Service Discovery and Configuration Management for Node & Express with ZooKeeper

Node is very easy to start with. Especially when you are using Express. During development you are runnign your app and your database on the same server, as well as anything else that you need.

In fact, when you start you often have the same setup in production. Everything is on the same machine. To modify your configuration you just log in to the server and quickly change whatever you need.

When your app grows, your needs grow too. You begin to scale. You have multiple front end servers running your application and you also have multiple other servers running your database and many other services.

It is no more easy. You cannot just log into one server. You have to make the change everywhere and it should happen quickly.

What you are facing are two very well known problems called configuration management and service discovery.

Configuration management tells your Node app how it should be configured and also how all other services, like the database for example, are configured.

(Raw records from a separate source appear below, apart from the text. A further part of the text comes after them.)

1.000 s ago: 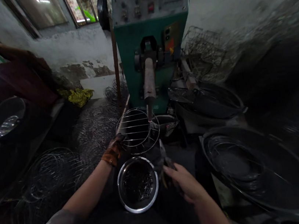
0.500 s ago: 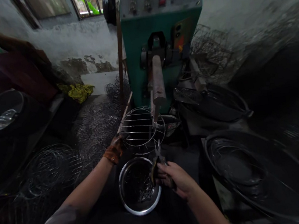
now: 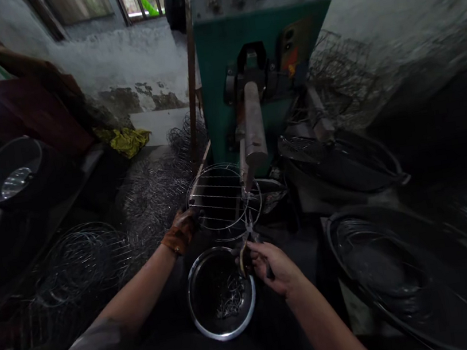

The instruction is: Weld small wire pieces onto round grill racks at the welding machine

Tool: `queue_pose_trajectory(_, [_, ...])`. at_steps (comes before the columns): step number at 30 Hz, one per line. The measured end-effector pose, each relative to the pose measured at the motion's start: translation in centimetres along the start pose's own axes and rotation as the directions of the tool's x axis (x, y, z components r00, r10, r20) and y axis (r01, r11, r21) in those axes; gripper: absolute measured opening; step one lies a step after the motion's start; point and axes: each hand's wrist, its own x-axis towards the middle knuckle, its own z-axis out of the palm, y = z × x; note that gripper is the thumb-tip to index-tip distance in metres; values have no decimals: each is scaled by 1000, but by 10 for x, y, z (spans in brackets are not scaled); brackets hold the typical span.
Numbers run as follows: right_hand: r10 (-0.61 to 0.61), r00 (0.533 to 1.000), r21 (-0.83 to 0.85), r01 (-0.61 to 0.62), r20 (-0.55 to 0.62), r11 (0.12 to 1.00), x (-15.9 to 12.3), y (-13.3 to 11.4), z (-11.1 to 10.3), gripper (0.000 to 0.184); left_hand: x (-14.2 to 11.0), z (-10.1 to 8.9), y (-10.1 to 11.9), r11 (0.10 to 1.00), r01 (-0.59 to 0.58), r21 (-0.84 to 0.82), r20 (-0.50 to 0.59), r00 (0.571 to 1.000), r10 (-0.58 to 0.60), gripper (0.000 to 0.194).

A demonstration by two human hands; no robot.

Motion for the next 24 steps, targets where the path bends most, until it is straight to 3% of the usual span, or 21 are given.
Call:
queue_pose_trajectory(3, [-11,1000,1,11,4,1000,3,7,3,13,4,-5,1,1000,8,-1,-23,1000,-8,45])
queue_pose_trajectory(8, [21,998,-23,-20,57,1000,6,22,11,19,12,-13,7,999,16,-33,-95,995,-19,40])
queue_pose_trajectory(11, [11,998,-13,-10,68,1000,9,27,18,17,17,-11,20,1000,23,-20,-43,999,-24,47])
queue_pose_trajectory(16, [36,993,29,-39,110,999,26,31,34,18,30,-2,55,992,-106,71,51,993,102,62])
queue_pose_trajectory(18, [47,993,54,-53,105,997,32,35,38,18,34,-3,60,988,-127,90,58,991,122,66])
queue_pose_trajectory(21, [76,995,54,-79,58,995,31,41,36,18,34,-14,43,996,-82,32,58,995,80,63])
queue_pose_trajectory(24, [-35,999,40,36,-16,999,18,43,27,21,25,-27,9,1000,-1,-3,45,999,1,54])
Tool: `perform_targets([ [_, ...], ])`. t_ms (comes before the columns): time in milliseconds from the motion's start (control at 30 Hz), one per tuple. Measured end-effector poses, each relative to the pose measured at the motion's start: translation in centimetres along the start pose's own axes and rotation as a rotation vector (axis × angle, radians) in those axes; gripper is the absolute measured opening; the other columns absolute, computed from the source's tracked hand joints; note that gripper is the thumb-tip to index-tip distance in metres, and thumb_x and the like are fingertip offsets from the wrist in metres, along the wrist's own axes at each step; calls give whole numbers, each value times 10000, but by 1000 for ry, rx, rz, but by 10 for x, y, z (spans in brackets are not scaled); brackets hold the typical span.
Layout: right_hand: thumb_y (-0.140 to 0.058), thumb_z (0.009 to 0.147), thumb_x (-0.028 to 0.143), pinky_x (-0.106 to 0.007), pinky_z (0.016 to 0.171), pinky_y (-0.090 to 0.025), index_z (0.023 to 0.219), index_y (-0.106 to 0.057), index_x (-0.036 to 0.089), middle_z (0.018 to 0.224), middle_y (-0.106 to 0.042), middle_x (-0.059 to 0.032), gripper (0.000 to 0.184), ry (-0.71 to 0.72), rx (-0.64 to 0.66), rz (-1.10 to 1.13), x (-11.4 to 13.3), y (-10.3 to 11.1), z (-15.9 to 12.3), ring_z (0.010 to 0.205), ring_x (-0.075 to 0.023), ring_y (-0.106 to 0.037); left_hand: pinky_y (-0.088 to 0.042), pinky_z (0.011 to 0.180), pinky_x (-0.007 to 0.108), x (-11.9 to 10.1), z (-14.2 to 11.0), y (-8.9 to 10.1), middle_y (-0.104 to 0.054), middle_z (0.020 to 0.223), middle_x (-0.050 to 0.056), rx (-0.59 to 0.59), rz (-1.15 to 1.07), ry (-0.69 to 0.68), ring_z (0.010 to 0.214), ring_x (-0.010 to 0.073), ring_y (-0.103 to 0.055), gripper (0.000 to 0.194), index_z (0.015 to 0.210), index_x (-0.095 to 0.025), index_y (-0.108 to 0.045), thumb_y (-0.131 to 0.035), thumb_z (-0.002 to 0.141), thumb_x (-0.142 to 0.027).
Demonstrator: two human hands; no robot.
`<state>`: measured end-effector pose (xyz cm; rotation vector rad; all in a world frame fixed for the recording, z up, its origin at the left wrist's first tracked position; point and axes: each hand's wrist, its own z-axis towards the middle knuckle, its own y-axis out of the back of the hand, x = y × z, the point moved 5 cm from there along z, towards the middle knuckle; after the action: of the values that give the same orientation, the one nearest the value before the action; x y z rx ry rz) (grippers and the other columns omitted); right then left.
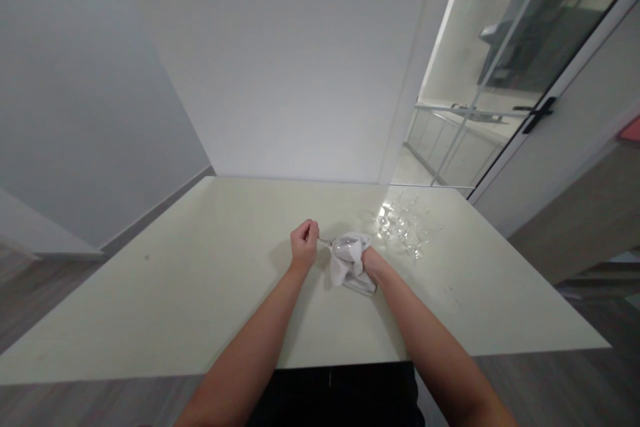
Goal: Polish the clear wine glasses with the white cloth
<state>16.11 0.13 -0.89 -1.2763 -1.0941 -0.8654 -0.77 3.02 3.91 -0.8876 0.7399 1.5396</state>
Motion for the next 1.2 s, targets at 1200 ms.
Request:
perform_targets([
  [1200, -886, 414, 286, -583, 1215, -207, 765, -713, 267, 1198, -692, -97, 393, 206, -222, -215, 5, 32, 4, 1387, -379, -417, -284, 540, 278, 5, 0, -5, -405, 539, -13, 12, 16, 15, 547, 129, -376, 452, 547, -203, -441, -525, 904, -468],
])
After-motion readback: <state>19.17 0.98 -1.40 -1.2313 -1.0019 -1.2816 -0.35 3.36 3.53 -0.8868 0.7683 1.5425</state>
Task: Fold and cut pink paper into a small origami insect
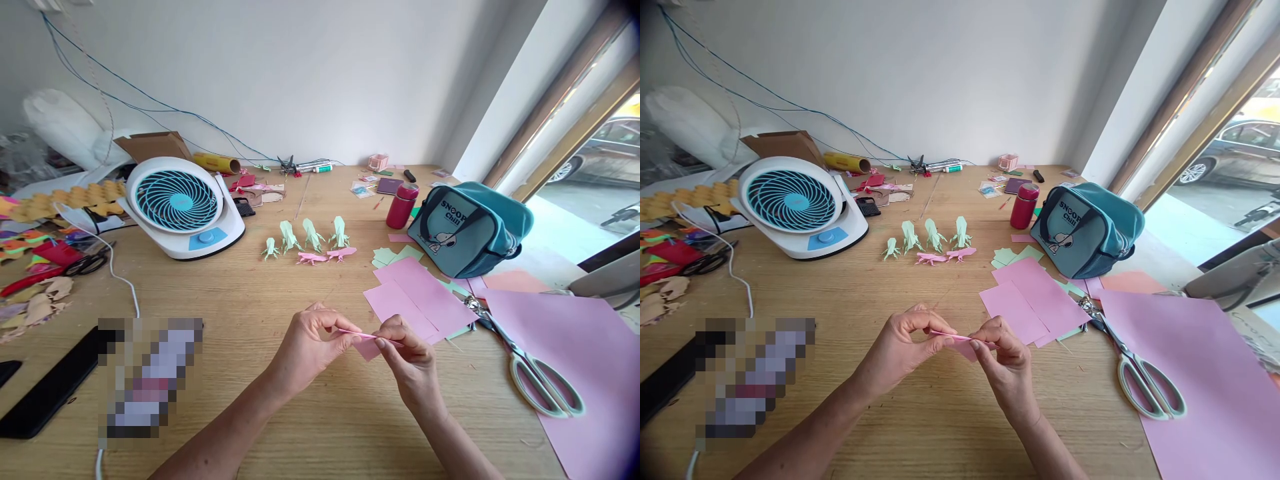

Service discovery informs your Express app what kind of services and where they are available. For example, it can tell you that there are 3 Redis instances, one available only for writing and two available only for reading.

What is so hard?

Initially, you have all this information in your code. It knows everything it needs to know. In your code you store what database you have, their passwords, their ip addresses and anything else that you might need.

Security

Even when everything is running on the same machine there is already a problem of security. Your git repository is not a place to hold secure stuff. Even when removed it will still be available in the older commits.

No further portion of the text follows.